The accurate predictions of linear regression indicate that the actual values for these two cases are not far from this plane. Therefore, linear regression captures such linear relationships and outperforms machine learning. Machine learning, on the other hand, exhibits stronger predictive ability when the data follows a non-linear relationship.
Another advantage of linear regression is its ability to determine the marginal effect of a one-unit increase in X on Y, which machine learning cannot achieve.
However, considering the overall predictive performance, machine learning (RMSE: 4941) still outperforms linear regression (RMSE: 6568). Therefore, it is still recommended to use machine learning for predicting medical expenses.
Finally, I sampled some data from ‘smokers,’ and it can be observed that all the green blocks represent linear regression, indicating its predictive ability is far inferior to machine learning.
Why does linear regression perform so poorly in predicting ‘smokers’? Is it because the competition (machine learning) is too strong, or is it because linear regression itself is too weak? We offer an explanation: ‘Perhaps both!’
The data studied in this article pertains to the level of medical expenses, with the variable ‘smoking’ being a dummy variable (1=smoker).
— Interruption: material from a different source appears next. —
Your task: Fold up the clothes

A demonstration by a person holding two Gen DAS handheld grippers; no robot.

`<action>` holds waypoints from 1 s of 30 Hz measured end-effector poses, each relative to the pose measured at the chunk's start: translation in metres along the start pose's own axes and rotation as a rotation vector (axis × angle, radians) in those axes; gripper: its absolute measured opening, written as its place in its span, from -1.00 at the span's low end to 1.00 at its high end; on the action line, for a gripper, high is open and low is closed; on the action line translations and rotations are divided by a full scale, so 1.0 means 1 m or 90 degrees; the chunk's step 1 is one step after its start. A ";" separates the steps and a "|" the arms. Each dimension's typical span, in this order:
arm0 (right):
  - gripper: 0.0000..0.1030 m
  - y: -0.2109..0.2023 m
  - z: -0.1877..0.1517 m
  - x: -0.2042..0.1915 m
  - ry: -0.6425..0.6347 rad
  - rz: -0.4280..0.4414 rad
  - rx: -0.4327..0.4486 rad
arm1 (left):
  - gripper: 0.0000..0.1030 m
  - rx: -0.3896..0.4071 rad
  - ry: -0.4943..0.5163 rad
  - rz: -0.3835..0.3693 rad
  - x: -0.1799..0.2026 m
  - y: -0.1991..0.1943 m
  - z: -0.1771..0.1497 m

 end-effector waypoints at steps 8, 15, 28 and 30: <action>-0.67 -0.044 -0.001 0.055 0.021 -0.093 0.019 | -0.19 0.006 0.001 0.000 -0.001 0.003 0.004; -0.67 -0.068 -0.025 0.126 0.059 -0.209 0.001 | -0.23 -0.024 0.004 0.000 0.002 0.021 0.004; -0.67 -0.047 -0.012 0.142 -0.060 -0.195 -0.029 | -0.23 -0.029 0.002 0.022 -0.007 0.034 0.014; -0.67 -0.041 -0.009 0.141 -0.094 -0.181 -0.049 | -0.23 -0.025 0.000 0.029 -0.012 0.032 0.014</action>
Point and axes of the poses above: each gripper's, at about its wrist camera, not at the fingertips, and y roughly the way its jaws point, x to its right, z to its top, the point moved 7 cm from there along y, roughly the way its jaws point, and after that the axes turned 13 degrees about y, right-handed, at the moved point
Unfortunately, as seen in the boxplot above, there is already a significant difference in medical expenses between smokers and non-smokers, leading to a highly significant variable (p-value approaching 0) and a regression coefficient as high as 23848.
As a result, simply categorizing individuals into smokers and non-smokers can lead to a direct increase of $23848 in medical expenses, regardless of gender or age. This simplistic categorization poses challenges for linear regression to make nuanced predictions.
However, smoking behavior itself can be quantified into numerical values, such as the number of cigarettes smoked per week, monthly expenditure on cigarettes, or a smoking index (ranging from 1 to 10), among others. With such data, I believe the predictive performance of linear regression would not be too poor.
Conclusion
This article employs R language to construct a multiple regression model using data from 1,338 American nationals. The empirical results reveal:
- The top 30% of individuals account for 64.27% of total medical expenses, demonstrating a 70/30 rule.
- In the correlation coefficient heatmap, the habit of smoking shows a high positive correlation with medical expenses, with a coefficient of 0.7872.
- Smokers incur an average of US$23,848 more in medical expenses than non-smokers.
- The Breusch-Pagan (BP) test identified the presence of heteroscedasticity. After correcting for robust standard errors, the coefficient for smoking remained unchanged at $23,848, but the t-value decreased from 57 to 41. However, with the p-value still at an extremely small fraction of one percent, the coefficient remains highly significant and can be used to explain variations in medical costs.
- Finally, comparing overall predictive power, XGboost (RMSE: 4941) proved more accurate than linear regression (RMSE: 6568). However, linear regression performed better for certain samples. We explain this by noting that the accurate predictions of linear regression indicate that the actual values of these cases are not far from the plane, thus capturing such linear relationships better than machine learning.